Dysmorphic Features, Consanguinity and Cytogenetic Pattern of Congenital Heart Diseases: a pilot study from Mansoura Locality, Egypt

Background: Congenital heart diseases (CHD) constitute a common cause of birth defects with a multifactorial inheritance background. Objectives: to check for the dysmorphic features, consanguinity and cytogenetic pattern that may be associated with congenital heart disease in Egyptian cases from Mansoura, Egypt. Methods: This work is a pilot prospective controlled study including randomly selected 69 cases affected with congenital heart disease recruited from the Pediatric Cardiology Department, Mansoura University, Egypt. These cases were compared to 500 normal children of matched age and sex taken from the same locality serving as a control group. Complete history taking, clinical examination for dysmorphic features as well as cardiac examination were carried out for all subjects.

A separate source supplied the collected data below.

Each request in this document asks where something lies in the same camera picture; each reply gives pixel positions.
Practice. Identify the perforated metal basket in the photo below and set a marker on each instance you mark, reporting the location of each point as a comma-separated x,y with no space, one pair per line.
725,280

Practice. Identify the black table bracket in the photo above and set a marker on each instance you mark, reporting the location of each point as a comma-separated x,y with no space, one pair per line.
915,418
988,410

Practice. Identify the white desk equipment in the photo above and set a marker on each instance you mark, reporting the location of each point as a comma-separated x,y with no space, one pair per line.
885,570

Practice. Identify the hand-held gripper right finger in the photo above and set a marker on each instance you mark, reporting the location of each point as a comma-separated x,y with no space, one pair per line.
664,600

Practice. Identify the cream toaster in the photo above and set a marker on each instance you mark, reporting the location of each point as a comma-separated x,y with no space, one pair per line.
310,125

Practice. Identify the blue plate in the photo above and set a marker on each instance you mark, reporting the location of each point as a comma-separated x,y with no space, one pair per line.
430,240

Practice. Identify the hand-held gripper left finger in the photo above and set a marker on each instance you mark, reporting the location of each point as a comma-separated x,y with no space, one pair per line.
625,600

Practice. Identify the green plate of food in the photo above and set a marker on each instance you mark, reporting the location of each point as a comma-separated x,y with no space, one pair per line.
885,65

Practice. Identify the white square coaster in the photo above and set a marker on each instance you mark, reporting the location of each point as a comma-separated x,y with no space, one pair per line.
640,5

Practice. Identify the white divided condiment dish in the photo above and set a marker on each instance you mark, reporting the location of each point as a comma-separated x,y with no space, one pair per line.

Furthermore, cases were evaluated by Echocardiography and cytogenetic studies. Results: Egyptian children affected with CHD were significantly associated with positive family history of CHD, perinatal history of maternal diseases or drug intake during pregnancy and positive parental consanguinity (odds ratio = 10.5, 7.6 and 3.1 respectively). Significant associated dysmorphic features included ear anomalies, eye anomalies, cleft lip, polydactyly and cleft palate (odds ratio = 217.6, 176.6, 68.7 and 37.07 respectively). Seven cases (10.1%) had chromosomal aberrations and were associated with dysmorphic features. Conclusion: Risk of CHD increased with positive family history and consanguinity. Cytogenetic studies added to dysmorphic features seem to have an important clue for early diagnosis of CHD.